WOuld m.Loutre care to extend the case made for Kerry staying in the Senate, to others? Can anyone persuade me that whether any one of them can win the White House or not, that individually and/or collectively all these Dem senators will be more effective at moving the progressive agenda forward for America, by spending the next two years and a bazillion do-gooder dollars OUT of the Senate?


rwallnerny2007's picture

Good point

From previous: (an individual like John Kerry can be more true to his personal ideals and more influential as a national leader, if he commits himself to working effectively in the Senate rather than running ineffectively on another ego trip trying to win the presidency for himself.)

Good point. One I think applies well to Al Gore. Many of us would like him to run for President and push global warming and his fossil fuel tax proposal. But the thing is that Gore himself may not think that running for President again in '08 is in the best interests of pushing those arguments. He has spent years since 2000 pushing the global warming cause to both sides of the aisle as a non-partisan catastrophe-in-the-making that needs immediate attention.

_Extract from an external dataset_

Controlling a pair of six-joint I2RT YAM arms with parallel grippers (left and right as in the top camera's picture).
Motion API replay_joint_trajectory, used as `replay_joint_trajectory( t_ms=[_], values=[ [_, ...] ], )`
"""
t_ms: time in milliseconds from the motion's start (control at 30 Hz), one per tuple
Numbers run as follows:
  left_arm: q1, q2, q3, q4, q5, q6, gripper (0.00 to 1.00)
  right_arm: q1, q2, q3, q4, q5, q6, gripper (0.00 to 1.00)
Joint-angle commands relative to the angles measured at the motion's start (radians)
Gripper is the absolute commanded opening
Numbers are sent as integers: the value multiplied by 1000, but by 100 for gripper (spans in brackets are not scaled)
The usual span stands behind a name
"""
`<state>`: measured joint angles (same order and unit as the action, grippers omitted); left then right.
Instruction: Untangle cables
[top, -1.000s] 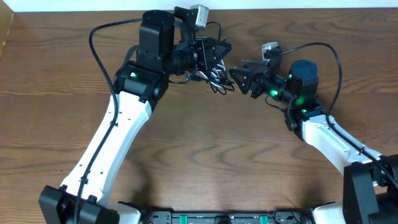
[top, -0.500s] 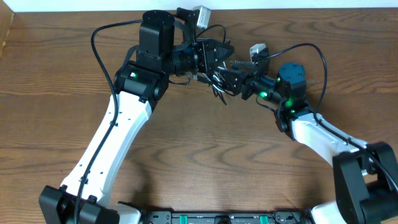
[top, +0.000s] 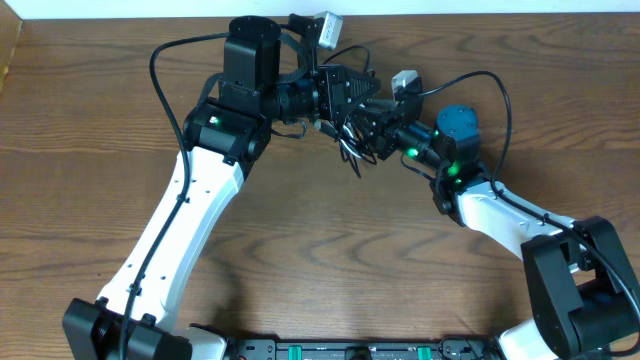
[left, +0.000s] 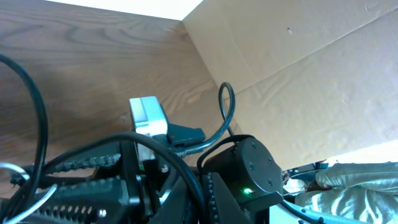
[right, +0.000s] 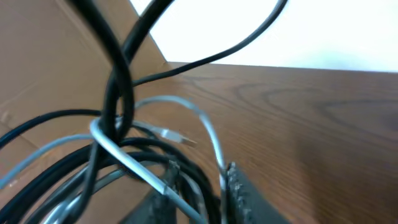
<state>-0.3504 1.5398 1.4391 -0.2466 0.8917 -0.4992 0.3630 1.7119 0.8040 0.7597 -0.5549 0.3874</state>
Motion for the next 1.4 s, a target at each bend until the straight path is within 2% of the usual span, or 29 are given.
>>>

Gore might well think that if he runs for President, everything he says-- including about global warming-- would start to be seen in a partisan context at least until the election is over and maybe for some time after that.

So he may well think that his running again for President would be putting his own personal needs/ambitions over the needs of his cause. He could possibly be seen as a more effective champion of fighting global warming thus if he stays on the sidelines then if he gets in the race. I'm sure Gore would never want to present the appearance that he was or had been using his fight against global warming purely to build a base for a political campaign, which is what detractors would say he did/was doing if he wins the oscar for best documentary and then runs for president.